### [WORK TO BE COMPLETED]
Search the entries for the word "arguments" and report each line that has it.

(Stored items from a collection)
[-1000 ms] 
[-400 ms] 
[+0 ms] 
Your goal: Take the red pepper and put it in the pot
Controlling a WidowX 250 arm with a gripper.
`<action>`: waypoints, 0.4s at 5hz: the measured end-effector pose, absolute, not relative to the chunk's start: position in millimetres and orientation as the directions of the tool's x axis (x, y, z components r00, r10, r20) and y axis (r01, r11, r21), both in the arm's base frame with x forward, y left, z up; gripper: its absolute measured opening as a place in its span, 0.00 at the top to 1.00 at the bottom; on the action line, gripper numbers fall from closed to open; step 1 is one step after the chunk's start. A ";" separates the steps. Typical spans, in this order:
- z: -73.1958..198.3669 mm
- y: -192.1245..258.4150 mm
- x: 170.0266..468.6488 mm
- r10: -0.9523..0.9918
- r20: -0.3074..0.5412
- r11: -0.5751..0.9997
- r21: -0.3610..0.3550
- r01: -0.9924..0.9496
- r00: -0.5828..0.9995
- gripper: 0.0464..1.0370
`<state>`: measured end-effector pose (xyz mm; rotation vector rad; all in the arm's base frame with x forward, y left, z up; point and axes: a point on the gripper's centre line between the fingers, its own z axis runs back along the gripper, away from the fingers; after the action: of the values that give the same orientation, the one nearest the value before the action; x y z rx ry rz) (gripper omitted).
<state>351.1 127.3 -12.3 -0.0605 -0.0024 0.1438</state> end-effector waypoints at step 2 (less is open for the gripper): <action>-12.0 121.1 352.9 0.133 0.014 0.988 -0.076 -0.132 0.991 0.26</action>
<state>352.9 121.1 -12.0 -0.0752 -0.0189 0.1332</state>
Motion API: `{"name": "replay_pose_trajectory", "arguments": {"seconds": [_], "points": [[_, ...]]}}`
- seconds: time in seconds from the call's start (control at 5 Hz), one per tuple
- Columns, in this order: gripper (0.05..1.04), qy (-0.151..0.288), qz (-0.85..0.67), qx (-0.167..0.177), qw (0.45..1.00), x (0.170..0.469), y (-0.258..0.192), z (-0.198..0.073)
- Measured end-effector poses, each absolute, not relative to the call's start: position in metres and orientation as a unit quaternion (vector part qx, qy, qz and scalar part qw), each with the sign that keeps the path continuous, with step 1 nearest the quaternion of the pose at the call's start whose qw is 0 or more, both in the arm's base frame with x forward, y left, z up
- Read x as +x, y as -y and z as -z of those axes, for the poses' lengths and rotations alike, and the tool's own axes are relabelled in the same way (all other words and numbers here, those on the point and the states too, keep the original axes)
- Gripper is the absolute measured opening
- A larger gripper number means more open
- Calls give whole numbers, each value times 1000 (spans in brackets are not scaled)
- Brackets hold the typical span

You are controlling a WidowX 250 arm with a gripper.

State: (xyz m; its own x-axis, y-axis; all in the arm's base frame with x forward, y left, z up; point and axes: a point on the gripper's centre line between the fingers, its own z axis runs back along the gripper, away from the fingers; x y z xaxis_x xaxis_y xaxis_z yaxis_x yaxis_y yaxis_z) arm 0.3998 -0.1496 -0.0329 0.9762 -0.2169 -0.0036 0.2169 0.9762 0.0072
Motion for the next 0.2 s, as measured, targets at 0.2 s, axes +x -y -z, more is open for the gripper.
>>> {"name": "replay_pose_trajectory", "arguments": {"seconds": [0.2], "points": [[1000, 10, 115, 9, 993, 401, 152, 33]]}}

### [TASK SOLUTION]
Motion API: `{"name": "replay_pose_trajectory", "arguments": {"seconds": [_], "points": [[_, ...]]}}`
>>> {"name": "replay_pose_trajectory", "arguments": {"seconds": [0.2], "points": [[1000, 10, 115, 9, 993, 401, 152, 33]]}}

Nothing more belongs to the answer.